> EXERCISE BRIEF
Each and every line below goes into your answer unchanged, but leave out the images.

'''

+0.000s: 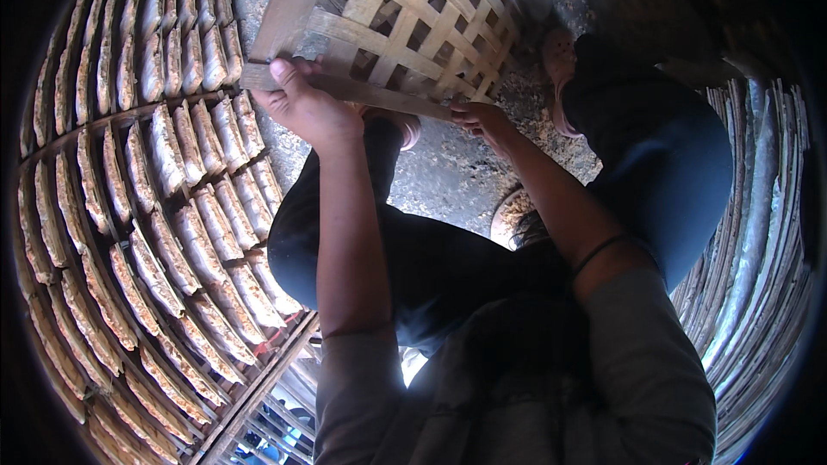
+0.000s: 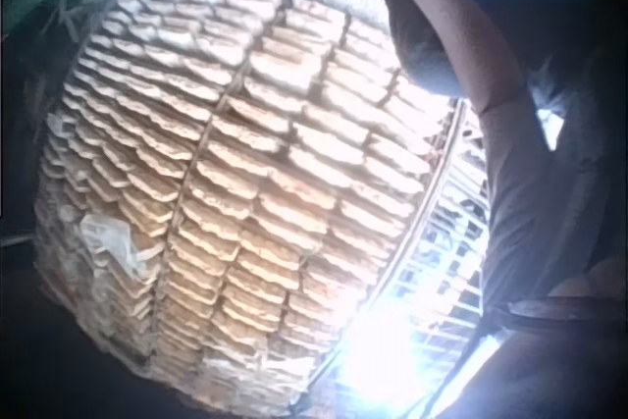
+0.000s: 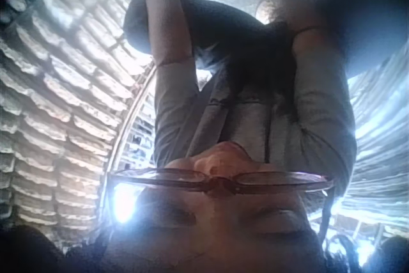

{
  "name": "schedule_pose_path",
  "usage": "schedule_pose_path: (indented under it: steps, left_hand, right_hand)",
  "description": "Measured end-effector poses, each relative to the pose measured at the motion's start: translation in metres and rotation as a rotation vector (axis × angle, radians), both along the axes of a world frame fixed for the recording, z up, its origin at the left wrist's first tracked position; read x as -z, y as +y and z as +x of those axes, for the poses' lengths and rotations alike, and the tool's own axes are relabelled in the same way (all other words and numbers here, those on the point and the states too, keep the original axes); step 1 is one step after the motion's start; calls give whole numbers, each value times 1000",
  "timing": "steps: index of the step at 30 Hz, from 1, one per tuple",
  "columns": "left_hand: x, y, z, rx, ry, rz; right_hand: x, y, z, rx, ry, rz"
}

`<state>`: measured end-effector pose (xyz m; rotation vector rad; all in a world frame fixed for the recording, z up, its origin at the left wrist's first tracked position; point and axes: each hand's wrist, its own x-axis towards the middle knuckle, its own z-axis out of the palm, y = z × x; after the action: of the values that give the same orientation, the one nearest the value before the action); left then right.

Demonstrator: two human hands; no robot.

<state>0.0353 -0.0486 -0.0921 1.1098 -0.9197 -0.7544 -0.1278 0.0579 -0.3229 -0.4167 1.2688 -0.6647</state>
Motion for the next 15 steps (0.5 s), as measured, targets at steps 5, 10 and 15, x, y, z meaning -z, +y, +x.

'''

> RESULT FOR THIS TASK
+0.000s: 
+0.000s: 
+0.000s: 

{
  "name": "schedule_pose_path",
  "usage": "schedule_pose_path: (indented under it: steps, left_hand, right_hand)",
  "description": "Measured end-effector poses, each relative to the pose measured at the motion's start: translation in metres and rotation as a rotation vector (axis × angle, radians), both along the axes of a world frame fixed for the recording, z up, its origin at the left wrist's first tracked position; read x as -z, y as +y and z as +x of those axes, for the poses' lengths and rotations alike, and the tool's own axes are relabelled in the same way (all other words and numbers here, those on the point and the states too, keep the original axes); step 1 is one step after the motion's start; calls give whole numbers, each value times 1000",
  "timing": "steps: index of the step at 30 Hz, from 1, one per tuple",
  "columns": "left_hand: x, y, z, rx, ry, rz; right_hand: x, y, z, rx, ry, rz"
}

`<state>`: measured end-effector pose (xyz m; rotation vector rad; all in a world frame fixed for the recording, z up, its origin at the left wrist's first tracked position; point and axes: each hand's wrist, its own x-axis towards the middle knuckle, its own z-axis out of the palm, y = z × x; after the action: of the values that give the same orientation, the one nearest the value before the action); left then right.

Demonstrator: two human hands; no robot.

<state>0.0353 -0.0486 -0.0921 1.1098 -0.9197 -0.7544 -0.1278 0.0579 -0.3229 -0.4167 1.2688 -0.6647</state>
Motion for the next 15 steps (0.5 s), as measured, targets at steps 5, 10 and 15, x, y, z meaning -z, +y, +x.

This finishes the answer to the exercise.